Micka, c’est le vrai pro, celui qui n’a jamais eu d’enfance. De la Jonelière à Clairefontaine, sa carrière a été une longue mise au vert, avec pour seuls contacts avec le monde réel les rencontres avec les journalistes en salle de presse. Ça finit par déformer votre vision des choses. Et des trajectoires, on dirait.

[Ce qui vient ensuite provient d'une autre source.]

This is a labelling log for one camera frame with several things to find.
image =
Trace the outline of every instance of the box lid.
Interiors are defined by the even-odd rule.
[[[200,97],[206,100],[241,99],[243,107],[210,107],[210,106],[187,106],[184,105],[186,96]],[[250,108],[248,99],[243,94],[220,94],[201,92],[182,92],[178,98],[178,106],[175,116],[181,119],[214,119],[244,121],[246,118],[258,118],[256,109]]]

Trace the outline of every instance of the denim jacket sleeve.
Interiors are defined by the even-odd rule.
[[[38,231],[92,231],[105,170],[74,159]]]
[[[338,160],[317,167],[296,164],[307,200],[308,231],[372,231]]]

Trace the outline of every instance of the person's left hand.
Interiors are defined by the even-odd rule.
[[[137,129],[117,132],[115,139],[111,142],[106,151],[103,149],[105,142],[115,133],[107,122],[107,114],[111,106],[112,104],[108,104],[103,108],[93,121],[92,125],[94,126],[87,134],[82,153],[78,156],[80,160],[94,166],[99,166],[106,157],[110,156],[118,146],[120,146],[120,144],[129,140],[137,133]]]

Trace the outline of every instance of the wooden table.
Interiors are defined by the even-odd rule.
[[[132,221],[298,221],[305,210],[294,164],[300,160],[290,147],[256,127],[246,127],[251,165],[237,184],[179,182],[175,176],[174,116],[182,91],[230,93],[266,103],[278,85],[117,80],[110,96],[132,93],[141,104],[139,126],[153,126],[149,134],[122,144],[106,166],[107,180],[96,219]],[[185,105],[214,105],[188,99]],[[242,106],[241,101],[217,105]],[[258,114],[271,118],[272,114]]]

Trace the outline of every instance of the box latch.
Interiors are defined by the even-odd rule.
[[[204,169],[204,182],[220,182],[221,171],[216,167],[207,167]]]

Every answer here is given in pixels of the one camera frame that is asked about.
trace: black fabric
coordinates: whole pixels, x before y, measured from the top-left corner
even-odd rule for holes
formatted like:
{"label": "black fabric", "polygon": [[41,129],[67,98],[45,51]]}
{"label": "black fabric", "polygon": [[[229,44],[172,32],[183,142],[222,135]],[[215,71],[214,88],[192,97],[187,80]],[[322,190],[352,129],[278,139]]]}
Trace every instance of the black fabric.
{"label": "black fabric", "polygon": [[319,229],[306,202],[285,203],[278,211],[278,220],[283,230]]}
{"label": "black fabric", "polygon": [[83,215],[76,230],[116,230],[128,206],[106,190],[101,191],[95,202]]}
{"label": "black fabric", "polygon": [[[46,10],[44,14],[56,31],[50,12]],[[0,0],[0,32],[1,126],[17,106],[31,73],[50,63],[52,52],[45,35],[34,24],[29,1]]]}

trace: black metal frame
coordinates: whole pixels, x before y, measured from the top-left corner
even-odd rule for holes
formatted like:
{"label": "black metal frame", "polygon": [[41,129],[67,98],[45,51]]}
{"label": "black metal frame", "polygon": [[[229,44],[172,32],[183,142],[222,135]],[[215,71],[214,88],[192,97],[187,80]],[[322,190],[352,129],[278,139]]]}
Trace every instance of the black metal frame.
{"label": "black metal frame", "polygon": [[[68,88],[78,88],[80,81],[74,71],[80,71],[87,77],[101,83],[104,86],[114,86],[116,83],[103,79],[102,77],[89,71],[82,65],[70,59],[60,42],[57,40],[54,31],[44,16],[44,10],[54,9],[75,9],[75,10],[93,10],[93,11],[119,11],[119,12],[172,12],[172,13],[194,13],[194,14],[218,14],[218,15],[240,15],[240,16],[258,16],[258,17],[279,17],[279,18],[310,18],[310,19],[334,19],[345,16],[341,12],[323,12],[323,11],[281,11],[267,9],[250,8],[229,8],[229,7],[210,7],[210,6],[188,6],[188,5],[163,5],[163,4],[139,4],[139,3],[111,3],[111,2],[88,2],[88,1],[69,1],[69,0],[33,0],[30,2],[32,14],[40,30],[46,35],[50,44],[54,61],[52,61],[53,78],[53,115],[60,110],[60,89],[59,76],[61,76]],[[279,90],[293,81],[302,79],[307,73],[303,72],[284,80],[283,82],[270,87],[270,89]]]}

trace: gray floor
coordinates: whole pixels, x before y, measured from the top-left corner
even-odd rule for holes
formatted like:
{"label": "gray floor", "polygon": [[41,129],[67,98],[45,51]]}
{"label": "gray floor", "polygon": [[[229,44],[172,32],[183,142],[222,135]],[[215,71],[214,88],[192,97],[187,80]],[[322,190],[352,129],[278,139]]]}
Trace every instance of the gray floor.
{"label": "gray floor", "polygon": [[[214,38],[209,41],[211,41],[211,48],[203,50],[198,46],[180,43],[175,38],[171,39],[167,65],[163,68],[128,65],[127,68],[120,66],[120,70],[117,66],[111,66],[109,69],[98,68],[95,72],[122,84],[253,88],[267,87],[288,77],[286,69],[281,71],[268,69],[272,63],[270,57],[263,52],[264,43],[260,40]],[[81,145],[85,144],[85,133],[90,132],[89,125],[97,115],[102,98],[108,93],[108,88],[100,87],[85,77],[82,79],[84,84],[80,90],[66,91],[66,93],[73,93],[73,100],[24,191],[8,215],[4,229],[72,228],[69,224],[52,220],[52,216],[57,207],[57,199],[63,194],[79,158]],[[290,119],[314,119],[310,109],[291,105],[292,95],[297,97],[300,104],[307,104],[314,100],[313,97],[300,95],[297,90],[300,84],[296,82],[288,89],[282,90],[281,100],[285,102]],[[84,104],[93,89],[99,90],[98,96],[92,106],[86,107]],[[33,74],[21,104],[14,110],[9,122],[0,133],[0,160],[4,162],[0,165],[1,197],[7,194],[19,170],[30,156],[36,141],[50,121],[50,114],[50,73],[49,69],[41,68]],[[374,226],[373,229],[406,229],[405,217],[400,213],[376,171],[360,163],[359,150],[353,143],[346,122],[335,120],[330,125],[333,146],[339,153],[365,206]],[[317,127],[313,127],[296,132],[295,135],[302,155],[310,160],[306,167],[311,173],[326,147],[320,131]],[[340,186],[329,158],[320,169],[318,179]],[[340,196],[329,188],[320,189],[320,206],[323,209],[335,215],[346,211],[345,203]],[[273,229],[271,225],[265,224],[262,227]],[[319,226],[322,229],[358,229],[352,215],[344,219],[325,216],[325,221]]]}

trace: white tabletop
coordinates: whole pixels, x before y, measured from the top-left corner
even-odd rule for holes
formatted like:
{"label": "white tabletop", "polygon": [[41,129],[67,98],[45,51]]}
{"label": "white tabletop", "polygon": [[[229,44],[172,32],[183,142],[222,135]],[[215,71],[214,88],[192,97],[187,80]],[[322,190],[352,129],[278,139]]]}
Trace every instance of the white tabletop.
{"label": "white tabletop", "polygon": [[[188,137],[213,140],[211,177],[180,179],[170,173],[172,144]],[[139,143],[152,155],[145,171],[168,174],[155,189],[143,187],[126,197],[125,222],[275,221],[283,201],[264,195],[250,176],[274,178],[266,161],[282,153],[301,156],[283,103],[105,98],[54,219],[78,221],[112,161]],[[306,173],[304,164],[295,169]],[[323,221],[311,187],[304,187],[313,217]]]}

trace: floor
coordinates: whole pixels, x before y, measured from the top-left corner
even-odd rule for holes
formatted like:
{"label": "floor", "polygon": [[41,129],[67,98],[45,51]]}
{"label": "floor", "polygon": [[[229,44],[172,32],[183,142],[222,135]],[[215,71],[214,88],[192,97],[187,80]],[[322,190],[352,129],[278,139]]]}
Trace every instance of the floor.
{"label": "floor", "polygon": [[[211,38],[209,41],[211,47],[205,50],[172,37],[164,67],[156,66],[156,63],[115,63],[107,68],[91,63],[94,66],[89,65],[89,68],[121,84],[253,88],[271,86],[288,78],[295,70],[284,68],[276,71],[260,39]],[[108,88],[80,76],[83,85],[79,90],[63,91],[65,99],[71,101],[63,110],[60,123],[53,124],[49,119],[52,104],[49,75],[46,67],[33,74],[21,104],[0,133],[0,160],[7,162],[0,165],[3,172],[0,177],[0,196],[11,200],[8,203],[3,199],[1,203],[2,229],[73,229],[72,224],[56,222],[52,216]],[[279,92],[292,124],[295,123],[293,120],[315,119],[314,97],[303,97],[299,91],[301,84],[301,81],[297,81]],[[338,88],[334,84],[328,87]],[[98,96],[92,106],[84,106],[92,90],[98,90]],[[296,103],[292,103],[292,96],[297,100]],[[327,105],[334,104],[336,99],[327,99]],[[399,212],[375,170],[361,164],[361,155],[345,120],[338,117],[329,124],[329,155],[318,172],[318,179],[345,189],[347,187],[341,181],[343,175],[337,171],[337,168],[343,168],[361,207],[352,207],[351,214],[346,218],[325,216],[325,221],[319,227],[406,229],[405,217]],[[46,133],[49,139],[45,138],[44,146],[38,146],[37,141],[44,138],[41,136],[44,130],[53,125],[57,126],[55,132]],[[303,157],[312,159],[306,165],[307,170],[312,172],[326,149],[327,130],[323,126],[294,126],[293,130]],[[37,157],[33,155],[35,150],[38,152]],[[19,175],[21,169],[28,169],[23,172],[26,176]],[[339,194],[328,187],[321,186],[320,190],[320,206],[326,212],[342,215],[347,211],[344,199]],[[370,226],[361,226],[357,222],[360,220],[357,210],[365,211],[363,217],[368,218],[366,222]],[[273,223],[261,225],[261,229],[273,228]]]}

Depuis la praline de McFadden, on sent que ce n’est plus le même.

Avant de repartir vers le bus, alerté par des bruits sourds dans un couloir, je l’ai retrouvé dans un local technique en train de se taper la tête contre le mur. « J’en profite, parce qu’au Camp des loges, si tu fais ça, la cloison s’écroule et tu te retrouves nez à nez avec un journaliste du Parisien« .

Mayo jaune

15 octobre 2007 – 18:29

rayb_nantes.jpgDe retour en France, les Bleus atterrissent à Nantes car c’est au stade de la Beaujoire qu’ils vont affronter la Lituanie. La victoire est obligatoire pour espérer voir la Suisse et l’Autriche l’été suivant.

On avait fait tellement d’avion que plusieurs ont eu le mal de terre en débarquant. Il fallait soigner le moral des troupes, mais le cadre ne s’y prêtait pas trop. Nantes côté foot, ça rappelle Saint-Étienne, avec ce côté Jurassic Park et tous les fantômes qui font peur aux vivants. D’ailleurs, notre car est passé devant les ruines de Marcel-Saupin. Par association d’idées, ça m’a fait penser à Marcel Desailly. Et puis j’ai eu une pensée émue pour tous les crampons que j’y ai laissés dans les tibias de ces graciles attaquants nantais, avec leurs pattes de canaris.

Le FC Nantes, c’est un club dévoré par les mythes. Qu’est-ce qu’il ne faut pas entendre sur Coco Suaudeau, on en parle comme de Gandhi ou de maître Yoda. Franchement, j’ai l’impression d’avoir un Suaudeau dans chaque hémisphère. Dommage que j’aie aussi un Luis Fernandez qui surgit au milieu, de temps en temps. Mais le jeu à la nantaise, pitié! Des Nantais qui alignent trois passes, et on crie au génie. Si c’est des Parisiens, on crie au miracle. Comme si ça servait à quelque chose, de nos jours. Ma tactique pour les Bleus, c’est de multiplier les passes qui ne servent à rient en attendant qu’un ou deux mecs se débrouillent pour aller marquer. Pas la peine de faire des émissions là-dessus, et je ne demande à personne de parler de « jeu à la Domenech ».

L’élan de la jeunesse

14 octobre 2007 – 22:24

 

Les gamins, ils sont contents de marquer, au moins. Ça fait plaisir en comparaison des mecs qui donnent l’impression de t’apporter une facture quand ils courent vers le banc après avoir mis un but. Les journalistes s’étonnent que j’aligne des joueurs aussi jeunes, mais je suis bien obligé: les mecs, à vingt-cinq ans, ils serviront de cobayes à des expériences sur l’arthrose, alors il faut en profiter avant. Et puis, ils tentent des trucs, ils dribblent – comme des pilotes de F1 qui croiraient encore que le but, c’est de doubler les autres.

Ça me fait penser aussi à Platini qui disait après France-Écosse qu’il n’avait pas vu un dribble. J’espère qu’il a regardé le match, parce que là, il en a vu au moins un: celui de Rothen, plusieurs fois. Et tant pis si c’était toujours le même.

On peut compter sur les anciens pour les encadrer les novices. Au repas du soir, Henry s’est assis à côté de Benzema. « L’essentiel, c’est de rester humble », il lui a dit. Karim l’a regardé avec de grands yeux. L’autre a pris ça pour de l’admiration. Henry, pour Halloween, il lui suffit de se peindre le visage en orange et sa lumière intérieure fait le reste.